I took the pamphlet of a book from a friend and went through. It was one incoherent work cobbled together by lifting from some other authentic texts. I couldn’t quite bring myself to part with five hundred naira for a book I knew was of no value to me and I was never going to read. Moreover I still had my Ababbio and it treated the topics contained in the course adequately. Hence, I resolved not to buy the text.
I did the assignment –an easy one, and submitted without any number. When it was time for the semester examination, I studied hard. After writing the CHM 101 examination, I was sure I would make an ‘A’. When, however, the result was released, to my shock I only managed a ‘C’. Well, the reason stared at me from the notice board. The column for my assignment had only a dash. So, though I did and submitted the assignment, for obvious reason it was not acknowledged. This was my major eye-opener to the rot in our higher institutions. During the rest of my years in school, I suffered many more acts of gross exploitation that severely shook my faith in the Nigerian society. I believe anyone who attended a higher institution here, especially the public ones has similar tales. Recently a younger friend narrated his travails.
The Nigerian society is riddled with vices, and greed is among the most prominent. This engenders a predatory orientation somewhat similar to what obtains in jungles. Perhaps only very few persons would refrain from exploiting others when they can safely do so. In fact there seem to be an unwritten code of survival of the fittest in which one can as well exploit anyone he can. It is my view, however, that our schools at least should be shielded from such unhealthy culture. Ideally, the higher institutions should be centers for intellectual armament and character development, a fertile ground where the innate talents and abilities of the youths are nurtured to blossom. But very sadly, this has not been the case. On the contrary, many look more like barren patch of earth where dreams are shattered and character deformed. Figuratively speaking, a concrete.

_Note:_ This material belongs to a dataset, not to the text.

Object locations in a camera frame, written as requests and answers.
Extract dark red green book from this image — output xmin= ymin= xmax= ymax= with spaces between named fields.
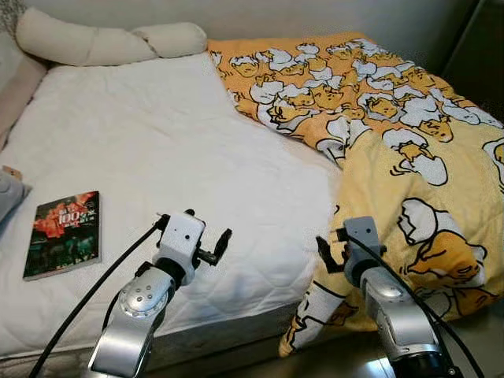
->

When a rose is planted on a fertile soil, it develops sweet-smelling and brightly coloured petals. When, however, it is sown on an unfertile soil, if it manages to grow, then it must have damaged or deformed petals. This exactly is the case with many graduates of our higher institutions. Many who went in good, come out bad, those already bad, come out worse; a debasement rather than refinement had taken place. The damage done is usually mental and moral.
There is much talk about the need to build a corruption-free society, a society where vices are at the barest minimum. But we cannot attain that without taking closer look at the quality of graduates our higher institutions churn out –mentally and character-wise. We must not forget that these are the citizens that would likely occupy critical positions in the public and private sectors. Now, if a young man had to pay money to pass examinations and a young woman sleep with lecturers to get a good result, what else would he or she not do in the wider society to get ahead? How possible is it for such persons not to be corrupt or exploitative in their dealings? How easy is it for people who suffered horrendous exploitation in the hands of persons that ideally should be role models to escape cynicism?
In the quest to build a decent society, we must pay special attention to our schools, including the primary, secondary and tertiary schools. We must endeavour as much as possible to shield them from the ills of the wider society. Education should be properly funded, teachers and lecturers adequately remunerated. Thereafter, mechanism must be put in place to closely monitor them. Any found to engage in unwholesome conduct must be thrown out and severely sanctioned. Thus we may turn our schools into centers for the production of intellectually and morally sound citizens.